Throughout the entries below, report every line where "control" is found.
──────
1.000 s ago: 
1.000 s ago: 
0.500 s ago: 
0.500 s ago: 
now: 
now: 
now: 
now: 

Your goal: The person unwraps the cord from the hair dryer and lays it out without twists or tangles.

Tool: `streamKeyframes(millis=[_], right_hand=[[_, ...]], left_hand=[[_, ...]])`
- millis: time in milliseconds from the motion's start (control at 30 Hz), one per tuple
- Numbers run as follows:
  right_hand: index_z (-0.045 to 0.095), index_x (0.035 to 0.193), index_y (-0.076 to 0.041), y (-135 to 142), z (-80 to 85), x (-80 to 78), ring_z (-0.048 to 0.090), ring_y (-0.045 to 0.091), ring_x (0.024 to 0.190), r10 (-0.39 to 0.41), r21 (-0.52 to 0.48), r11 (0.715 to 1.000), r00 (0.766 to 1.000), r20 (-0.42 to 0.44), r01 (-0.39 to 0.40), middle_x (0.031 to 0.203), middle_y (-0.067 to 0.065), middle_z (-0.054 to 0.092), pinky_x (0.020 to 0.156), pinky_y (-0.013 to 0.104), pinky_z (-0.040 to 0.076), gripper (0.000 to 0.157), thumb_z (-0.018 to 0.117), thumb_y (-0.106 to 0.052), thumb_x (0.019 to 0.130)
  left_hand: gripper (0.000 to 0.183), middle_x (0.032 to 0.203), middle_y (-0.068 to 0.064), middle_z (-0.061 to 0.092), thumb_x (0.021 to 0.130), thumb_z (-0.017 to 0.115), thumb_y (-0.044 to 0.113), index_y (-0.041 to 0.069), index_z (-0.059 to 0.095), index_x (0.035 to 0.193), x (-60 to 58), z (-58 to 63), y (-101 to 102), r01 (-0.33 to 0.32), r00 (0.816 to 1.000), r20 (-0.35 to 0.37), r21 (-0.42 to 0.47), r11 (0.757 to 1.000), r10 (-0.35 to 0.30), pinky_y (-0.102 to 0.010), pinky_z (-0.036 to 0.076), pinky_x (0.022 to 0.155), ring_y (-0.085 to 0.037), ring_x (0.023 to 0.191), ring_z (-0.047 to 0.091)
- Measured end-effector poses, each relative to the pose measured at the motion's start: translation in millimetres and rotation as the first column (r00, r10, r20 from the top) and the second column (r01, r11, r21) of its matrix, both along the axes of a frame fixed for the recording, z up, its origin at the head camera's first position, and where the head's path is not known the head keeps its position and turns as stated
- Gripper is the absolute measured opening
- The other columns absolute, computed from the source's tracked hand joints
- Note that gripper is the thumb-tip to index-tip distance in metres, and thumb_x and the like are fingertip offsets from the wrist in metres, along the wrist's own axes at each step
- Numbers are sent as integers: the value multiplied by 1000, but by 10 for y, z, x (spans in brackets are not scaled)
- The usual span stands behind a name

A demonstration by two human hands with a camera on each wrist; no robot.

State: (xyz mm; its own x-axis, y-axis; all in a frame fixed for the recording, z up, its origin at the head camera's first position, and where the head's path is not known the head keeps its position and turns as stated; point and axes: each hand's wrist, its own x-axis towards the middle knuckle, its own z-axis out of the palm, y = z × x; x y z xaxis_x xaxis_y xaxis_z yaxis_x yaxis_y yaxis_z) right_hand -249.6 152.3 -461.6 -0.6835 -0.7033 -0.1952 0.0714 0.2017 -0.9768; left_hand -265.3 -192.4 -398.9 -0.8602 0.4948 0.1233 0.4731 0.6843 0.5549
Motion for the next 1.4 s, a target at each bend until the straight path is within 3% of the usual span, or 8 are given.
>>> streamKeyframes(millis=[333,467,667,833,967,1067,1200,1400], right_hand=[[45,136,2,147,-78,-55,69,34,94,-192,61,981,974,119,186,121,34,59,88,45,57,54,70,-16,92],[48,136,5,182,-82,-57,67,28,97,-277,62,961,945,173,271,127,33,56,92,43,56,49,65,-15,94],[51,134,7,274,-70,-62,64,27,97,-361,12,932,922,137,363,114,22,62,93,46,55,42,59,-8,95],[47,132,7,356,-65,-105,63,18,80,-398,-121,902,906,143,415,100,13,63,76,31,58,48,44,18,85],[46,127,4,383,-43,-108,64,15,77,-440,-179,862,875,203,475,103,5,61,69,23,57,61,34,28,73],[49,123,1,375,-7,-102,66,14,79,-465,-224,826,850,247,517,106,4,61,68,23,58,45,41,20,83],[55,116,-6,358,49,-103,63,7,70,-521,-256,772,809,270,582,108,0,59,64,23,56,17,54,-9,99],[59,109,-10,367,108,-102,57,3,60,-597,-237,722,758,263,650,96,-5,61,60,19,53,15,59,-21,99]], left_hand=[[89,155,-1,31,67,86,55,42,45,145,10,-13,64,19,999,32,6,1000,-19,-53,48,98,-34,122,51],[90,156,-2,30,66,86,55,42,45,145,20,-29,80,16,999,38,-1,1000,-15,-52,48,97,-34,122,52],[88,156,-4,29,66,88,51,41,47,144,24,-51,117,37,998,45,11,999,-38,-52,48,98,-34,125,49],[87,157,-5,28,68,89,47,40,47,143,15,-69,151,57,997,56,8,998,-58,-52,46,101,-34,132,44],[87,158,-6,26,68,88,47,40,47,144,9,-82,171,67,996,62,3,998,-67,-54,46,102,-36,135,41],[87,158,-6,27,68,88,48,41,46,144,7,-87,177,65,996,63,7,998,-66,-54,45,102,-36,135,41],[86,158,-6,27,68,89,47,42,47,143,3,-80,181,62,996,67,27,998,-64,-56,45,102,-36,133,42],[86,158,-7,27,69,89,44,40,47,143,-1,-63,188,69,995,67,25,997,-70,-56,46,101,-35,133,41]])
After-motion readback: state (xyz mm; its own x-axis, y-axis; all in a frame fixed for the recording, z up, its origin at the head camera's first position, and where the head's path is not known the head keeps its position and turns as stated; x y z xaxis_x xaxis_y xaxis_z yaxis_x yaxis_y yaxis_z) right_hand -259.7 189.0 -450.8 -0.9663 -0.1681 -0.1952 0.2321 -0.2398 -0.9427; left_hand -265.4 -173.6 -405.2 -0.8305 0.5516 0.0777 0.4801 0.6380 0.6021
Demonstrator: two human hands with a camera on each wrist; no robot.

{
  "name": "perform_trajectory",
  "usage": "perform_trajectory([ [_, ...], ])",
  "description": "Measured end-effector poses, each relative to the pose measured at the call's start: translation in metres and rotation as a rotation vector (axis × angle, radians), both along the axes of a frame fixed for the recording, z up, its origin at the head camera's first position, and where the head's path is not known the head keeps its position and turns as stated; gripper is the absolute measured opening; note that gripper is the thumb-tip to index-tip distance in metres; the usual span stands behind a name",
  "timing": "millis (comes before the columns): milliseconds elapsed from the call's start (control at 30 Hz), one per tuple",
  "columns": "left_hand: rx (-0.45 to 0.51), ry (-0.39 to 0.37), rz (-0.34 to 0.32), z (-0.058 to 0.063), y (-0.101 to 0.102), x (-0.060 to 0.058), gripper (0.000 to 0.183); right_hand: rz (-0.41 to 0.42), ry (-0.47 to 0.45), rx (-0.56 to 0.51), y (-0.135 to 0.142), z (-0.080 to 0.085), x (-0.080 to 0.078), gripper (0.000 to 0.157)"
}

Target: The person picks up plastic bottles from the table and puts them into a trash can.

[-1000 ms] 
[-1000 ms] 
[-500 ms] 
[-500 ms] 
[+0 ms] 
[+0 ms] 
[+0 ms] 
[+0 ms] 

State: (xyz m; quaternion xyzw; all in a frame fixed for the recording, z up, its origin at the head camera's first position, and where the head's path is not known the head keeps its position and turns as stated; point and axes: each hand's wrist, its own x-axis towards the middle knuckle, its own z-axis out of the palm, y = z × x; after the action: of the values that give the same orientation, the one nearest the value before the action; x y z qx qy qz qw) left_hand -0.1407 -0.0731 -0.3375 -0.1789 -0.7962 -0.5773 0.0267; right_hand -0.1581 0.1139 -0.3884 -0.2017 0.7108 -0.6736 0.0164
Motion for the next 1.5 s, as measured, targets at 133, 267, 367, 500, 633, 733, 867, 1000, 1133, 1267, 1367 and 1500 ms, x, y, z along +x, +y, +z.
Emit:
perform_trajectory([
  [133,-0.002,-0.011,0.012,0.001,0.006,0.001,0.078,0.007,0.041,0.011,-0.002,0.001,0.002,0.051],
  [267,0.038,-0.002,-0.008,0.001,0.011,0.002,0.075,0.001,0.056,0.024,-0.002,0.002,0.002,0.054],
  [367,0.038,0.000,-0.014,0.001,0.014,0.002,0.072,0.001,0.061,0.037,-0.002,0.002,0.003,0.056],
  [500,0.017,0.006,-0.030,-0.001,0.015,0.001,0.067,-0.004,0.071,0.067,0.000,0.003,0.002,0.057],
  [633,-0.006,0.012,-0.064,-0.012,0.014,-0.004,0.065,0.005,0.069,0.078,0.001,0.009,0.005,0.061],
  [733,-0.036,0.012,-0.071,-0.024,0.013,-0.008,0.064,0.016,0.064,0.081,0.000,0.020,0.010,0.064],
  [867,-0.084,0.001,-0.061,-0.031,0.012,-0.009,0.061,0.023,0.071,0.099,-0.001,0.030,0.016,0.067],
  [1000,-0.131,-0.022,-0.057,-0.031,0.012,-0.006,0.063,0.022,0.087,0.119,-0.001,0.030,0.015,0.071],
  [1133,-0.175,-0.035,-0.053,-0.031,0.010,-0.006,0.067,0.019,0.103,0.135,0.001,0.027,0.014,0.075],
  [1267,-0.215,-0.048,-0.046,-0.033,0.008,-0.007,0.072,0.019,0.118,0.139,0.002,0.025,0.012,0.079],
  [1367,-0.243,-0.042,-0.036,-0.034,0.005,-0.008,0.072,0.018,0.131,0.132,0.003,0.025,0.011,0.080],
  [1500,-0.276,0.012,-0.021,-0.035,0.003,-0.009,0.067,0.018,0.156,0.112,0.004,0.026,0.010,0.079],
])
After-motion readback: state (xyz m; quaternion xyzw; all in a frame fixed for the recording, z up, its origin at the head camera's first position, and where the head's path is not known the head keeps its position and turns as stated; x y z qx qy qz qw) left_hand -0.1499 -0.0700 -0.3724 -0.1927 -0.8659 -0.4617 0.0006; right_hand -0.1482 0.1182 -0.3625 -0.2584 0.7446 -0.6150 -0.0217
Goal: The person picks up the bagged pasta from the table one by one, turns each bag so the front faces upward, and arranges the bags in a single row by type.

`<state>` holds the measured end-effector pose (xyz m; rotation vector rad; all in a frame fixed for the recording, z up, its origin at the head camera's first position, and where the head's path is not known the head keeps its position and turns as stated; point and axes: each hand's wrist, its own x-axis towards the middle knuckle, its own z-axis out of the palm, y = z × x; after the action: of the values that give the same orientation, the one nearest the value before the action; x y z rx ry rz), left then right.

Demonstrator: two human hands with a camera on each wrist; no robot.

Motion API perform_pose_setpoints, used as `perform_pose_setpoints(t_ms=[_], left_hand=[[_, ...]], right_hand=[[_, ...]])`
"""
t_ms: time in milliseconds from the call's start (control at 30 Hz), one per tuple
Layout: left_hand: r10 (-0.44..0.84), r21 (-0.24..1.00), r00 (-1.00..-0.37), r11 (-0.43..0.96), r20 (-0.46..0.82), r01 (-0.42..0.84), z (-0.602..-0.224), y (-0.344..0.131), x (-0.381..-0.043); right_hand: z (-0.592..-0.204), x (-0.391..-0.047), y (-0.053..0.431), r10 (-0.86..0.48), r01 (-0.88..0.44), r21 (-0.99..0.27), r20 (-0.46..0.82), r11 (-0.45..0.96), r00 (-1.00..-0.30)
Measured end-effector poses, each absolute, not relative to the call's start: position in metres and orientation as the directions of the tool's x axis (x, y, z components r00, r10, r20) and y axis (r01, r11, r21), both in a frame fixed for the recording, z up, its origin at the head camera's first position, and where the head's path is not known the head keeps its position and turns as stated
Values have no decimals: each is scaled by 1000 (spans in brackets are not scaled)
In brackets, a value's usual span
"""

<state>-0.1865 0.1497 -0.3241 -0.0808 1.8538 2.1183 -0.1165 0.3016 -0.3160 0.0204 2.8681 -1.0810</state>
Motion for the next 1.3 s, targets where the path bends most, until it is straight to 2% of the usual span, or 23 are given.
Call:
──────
◆ **Result of this task**:
- millis: time in milliseconds from the motion's start (control at 30 Hz), one per tuple
  "timing": "millis (comes before the columns): milliseconds elapsed from the call's start (control at 30 Hz), one per tuple",
t_ms: time in milliseconds from the call's start (control at 30 Hz), one per tuple

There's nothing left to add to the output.